Using a science-based approach, on-the-ground knowledge of the Corridor, and the support of thousands of followers throughout the state and nation, the Florida Wildlife Corridor now embarks on its most important journey – to accelerate the rate of conservation in Florida by 10% annually in order to protect 300,000 acres within the Corridor by the end of 2020.
The first Florida Wildlife Corridor Expedition launched January 17, 2012, and traversed the Everglades ecosystem into Big Cypress, over to the Everglades Agricultural Area, back to the Okaloacoochee Slough, across the Caloosahatchee, over to Babcock Ranch, back along Fisheating Creek toward Lake Okeechobee, up the Kissimmee River with excursions toward the Lake Wales Ridge, up the Kissimmee Chain of Lakes, east around Orlando into Ocala National Forest, and north along the O2O corridor (Ocala to Osceola) to Okefenokee National Wildlife Refuge. The trek covered over 1,000 miles in 100 days.
The Glades to Gulf Florida Wildlife Corridor Expedition launched on January 10, 2015 in the Everglades Headwaters and concluded on March 20 at the Gulf Islands National Seashore in the Florida Panhandle. Despite extensive fragmentation of the landscape in recent decades, a statewide network of connected natural areas is still possible (see the Maps Tab).
- The Florida Wildlife Corridor encompasses 15.8 million acres – 9.5 million acres that are already protected and 6.3 million acres of remaining opportunity area that do not have conservation status. The exact proportion of the opportunity area that needs to be protected for functional connectivity within the Corridor has not yet been determined.
- Protected areas include 4.7 million acres of federal land, 4.5 million acres of state land, 162,776 acres of county and city land and 204,232 acres of private land with permanent conservation status.
- There are 1.46 million acres within the Corridor opportunity area that are high priority for conservation through the State of Florida’s Florida Forever program and approximately 600,000 acres that are priorities for conservation through US Fish & Wildlife Services Greater Everglades Program (including the new 150,000 acre Everglades Headwaters National Wildlife Refuge and Conservation Area project).
- The Corridor provides habitat for 42 federally listed endangered species, 24 threatened species and 15 candidate species. At the state level, there are an additional 176 species listed as endanged, 56 as threatened and 29 as species of special concern.

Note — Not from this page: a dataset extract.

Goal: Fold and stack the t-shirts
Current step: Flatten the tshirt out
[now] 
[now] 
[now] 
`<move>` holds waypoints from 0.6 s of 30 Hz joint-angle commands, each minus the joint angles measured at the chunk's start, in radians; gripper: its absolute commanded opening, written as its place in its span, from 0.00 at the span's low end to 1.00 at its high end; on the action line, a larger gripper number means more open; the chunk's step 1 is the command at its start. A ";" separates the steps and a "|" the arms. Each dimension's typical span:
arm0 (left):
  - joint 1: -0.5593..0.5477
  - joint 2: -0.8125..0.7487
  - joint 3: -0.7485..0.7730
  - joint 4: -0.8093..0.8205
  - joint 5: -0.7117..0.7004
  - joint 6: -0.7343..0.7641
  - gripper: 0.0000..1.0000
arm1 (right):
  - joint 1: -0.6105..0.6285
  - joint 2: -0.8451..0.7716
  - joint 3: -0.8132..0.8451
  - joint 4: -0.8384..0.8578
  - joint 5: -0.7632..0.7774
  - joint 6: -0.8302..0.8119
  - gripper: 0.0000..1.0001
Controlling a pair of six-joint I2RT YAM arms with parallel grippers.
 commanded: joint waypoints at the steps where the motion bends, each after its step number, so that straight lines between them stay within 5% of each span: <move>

- Examples of threatened and endangered species include Crested Caracara, Everglades Snail Kite, Florida Grasshopper Sparrow, Florida Scrub-Jay, Red-Cockaded Woodpecker, Whooping Crane, Wood Stork, Florida Panther, West Indian Manatee, Green Turtle, Leatherback Turtle, Hawksbill Turtle, Gulf Sturgeon, Okaloosa Darter, Sand Skink, Eastern Indigo Snake, Frosted Flatwoods Salamander, Highland’s Tiger Beetle, Choctawatchee Beach Mouse, Piping Plover, Etonia Rosemary and Okeechobee Gourd.
- There are 992 named rivers and streams crossing the Corridor that include 1150 miles of designated paddling trails. There are also 920 miles of the Florida National Scenic Trail within the Corridor.